> **Problem to solve**
Copy exactly. Include the line containing "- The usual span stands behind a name", every line after it, and the last line below, but no pictures.

·····

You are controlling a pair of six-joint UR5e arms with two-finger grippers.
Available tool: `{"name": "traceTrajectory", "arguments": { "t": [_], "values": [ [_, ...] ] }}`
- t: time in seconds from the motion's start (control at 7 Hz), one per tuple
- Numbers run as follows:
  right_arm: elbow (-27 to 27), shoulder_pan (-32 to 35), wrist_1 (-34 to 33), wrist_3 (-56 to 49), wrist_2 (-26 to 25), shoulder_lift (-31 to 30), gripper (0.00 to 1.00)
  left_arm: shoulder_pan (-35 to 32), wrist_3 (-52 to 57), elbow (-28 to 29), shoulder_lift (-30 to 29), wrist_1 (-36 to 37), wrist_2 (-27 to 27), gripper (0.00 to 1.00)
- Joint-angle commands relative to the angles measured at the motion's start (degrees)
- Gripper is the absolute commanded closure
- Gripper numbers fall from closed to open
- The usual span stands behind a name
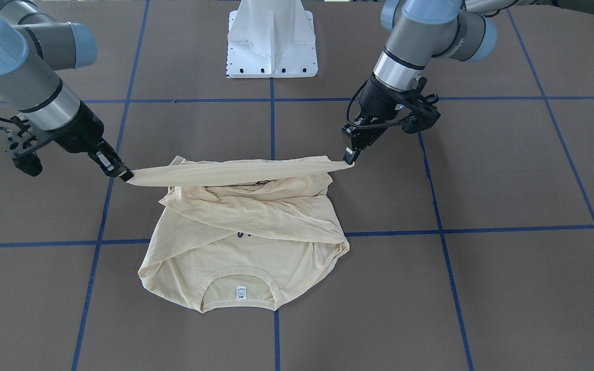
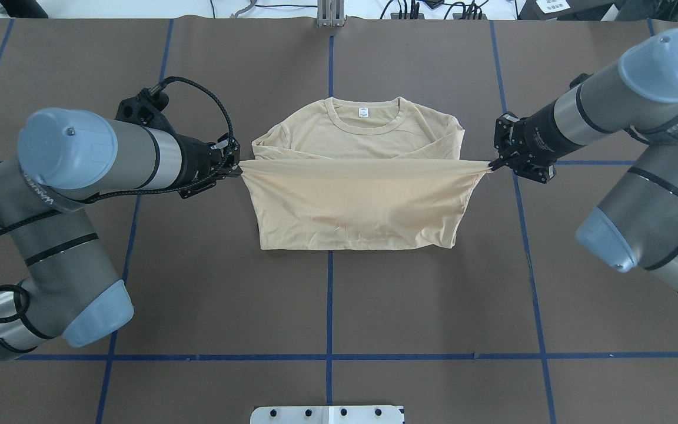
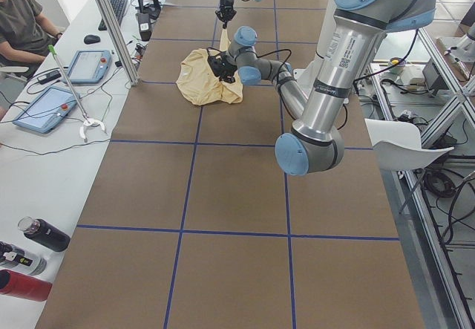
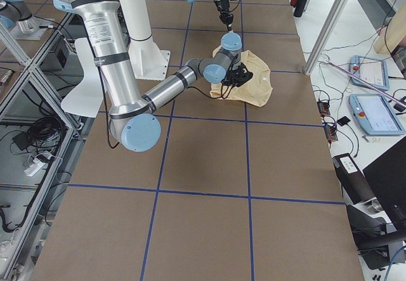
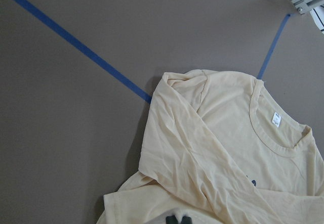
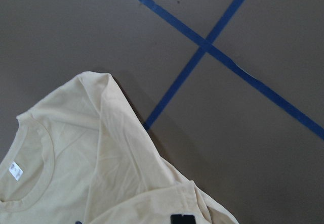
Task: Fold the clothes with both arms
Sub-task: 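Lift both hem corners and carry them toward the collar with both grippers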
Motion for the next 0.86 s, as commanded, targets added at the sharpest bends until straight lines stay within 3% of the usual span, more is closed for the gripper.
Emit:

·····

> **Worked solution**
- The usual span stands behind a name
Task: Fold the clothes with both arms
Sub-task: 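Lift both hem corners and carry them toward the collar with both grippers
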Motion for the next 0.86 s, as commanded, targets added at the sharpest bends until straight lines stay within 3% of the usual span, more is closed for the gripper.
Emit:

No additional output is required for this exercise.